== Segment start ==
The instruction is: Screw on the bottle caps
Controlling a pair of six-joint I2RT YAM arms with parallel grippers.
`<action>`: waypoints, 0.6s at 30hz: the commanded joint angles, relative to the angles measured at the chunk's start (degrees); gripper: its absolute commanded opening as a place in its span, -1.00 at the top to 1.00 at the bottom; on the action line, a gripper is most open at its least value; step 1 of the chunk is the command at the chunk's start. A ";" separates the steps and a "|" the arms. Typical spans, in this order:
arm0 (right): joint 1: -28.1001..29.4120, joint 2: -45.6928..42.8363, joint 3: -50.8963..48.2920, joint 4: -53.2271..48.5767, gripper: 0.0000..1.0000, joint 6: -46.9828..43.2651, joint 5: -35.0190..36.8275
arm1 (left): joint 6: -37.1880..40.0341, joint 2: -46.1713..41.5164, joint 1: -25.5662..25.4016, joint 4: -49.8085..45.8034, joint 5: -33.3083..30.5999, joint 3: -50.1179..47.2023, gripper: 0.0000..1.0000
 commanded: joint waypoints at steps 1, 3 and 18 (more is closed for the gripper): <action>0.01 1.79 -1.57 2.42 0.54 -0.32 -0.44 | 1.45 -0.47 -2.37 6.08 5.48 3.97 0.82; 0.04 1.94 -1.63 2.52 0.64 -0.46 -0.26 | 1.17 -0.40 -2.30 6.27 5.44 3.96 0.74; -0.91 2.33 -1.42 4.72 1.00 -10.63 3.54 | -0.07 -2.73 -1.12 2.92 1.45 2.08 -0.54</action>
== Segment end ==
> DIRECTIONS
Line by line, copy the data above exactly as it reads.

> SOLUTION TO THE EXERCISE
The instruction is: Screw on the bottle caps
Controlling a pair of six-joint I2RT YAM arms with parallel grippers.
`<action>`: waypoints, 0.6s at 30hz: the commanded joint angles, relative to the angles measured at the chunk's start (degrees); gripper: its absolute commanded opening as a place in its span, -1.00 at the top to 1.00 at the bottom; on the action line, a gripper is most open at its least value; step 1 of the chunk is the command at the chunk's start. A ";" separates the steps and a "|" the arms. Typical spans, in this order:
arm0 (right): joint 1: -28.1001..29.4120, joint 2: -45.6928..42.8363, joint 3: -50.8963..48.2920, joint 4: -53.2271..48.5767, gripper: 0.0000..1.0000, joint 6: -46.9828..43.2651, joint 5: -35.0190..36.8275
arm1 (left): joint 6: -37.1880..40.0341, joint 2: -46.1713..41.5164, joint 1: -25.5662..25.4016, joint 4: -49.8085..45.8034, joint 5: -33.3083..30.5999, joint 3: -50.1179..47.2023, gripper: 0.0000..1.0000
 commanded: joint waypoints at steps 1, 3 and 18 (more is closed for the gripper): <action>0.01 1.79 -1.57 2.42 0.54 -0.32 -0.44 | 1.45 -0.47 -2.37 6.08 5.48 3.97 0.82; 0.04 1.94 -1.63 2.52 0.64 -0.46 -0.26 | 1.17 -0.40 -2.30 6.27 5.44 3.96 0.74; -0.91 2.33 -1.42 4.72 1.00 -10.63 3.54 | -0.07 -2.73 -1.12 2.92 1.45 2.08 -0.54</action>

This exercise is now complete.